Have the processor's bus fault handler store on the stack information about current instruction progress, in such a fashion that when the trap handler resumes, the processor can finish off whatever parts of the instruction hadn't yet been executed successfully. I think this is what the 68010 did.
Making #2 work in all situations for all of the instructions in the 68000's arsenal involves adding a lot of complexity, which pushed up the amount of circuitry in--and thus cost of--the 68010. If one needs a single-CPU system that can efficiently handle virtual memory a complex instruction set and without an on-chip data cache, such complexity may be unavoidable(**), since having to interrogate external memory about whether it can be written prior to accessing it would slow things down.
(*) Some machines by Apollo (their DN416/DN100 workstations) used two 68000 processors, only one of which could be running at a time.
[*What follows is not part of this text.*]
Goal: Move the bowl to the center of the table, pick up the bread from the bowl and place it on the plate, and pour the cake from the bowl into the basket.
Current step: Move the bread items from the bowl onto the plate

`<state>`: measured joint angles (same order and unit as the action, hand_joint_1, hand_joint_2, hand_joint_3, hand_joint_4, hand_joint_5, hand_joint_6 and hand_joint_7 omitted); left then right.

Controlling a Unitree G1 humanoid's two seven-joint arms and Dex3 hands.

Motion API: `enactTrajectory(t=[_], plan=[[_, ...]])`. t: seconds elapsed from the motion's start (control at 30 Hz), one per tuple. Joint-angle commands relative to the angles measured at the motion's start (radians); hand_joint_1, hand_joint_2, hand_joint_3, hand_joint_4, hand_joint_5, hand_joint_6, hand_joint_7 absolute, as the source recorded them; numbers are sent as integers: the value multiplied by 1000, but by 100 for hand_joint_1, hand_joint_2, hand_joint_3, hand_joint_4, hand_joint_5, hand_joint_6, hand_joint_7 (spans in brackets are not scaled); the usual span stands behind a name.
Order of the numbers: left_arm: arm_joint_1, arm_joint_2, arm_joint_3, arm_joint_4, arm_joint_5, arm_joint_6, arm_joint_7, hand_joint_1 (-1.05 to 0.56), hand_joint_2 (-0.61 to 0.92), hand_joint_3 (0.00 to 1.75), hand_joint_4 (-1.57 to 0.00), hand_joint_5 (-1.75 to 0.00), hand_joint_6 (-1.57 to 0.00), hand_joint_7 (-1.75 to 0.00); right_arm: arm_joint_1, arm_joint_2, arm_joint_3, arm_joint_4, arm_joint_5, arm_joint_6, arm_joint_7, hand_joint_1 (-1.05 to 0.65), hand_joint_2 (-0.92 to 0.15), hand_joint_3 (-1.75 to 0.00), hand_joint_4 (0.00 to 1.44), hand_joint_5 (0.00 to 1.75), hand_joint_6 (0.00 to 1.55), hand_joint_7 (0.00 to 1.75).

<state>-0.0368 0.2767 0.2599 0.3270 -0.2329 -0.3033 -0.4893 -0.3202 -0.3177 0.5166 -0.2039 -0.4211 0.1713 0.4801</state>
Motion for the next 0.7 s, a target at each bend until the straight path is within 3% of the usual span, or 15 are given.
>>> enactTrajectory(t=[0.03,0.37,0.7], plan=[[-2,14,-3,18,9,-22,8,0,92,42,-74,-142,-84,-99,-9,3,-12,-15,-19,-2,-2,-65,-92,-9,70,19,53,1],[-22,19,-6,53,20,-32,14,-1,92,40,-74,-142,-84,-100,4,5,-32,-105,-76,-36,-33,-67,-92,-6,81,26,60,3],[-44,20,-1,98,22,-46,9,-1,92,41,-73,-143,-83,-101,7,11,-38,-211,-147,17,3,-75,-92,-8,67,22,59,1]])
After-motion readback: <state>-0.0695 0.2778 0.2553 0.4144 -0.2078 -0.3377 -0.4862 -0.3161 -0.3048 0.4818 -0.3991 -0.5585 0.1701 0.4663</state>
One of the processors would run "ordinary" code, but if a bus fault happened it wouldn't be interrupted. Instead, it would be frozen while the other 68000 would start code execution, use some circuitry on the motherboard to find out what kind of access the first CPU was doing, swap memory pages as required, and then allow the first CPU to resume operation. Having the first CPU exist during page fault handling solely for the purpose of maintaining its state, and having the second CPU exist solely for purposes where the first CPU had to be kept frozen, may seem wasteful, but it was the most practical way of doing what needed to be done.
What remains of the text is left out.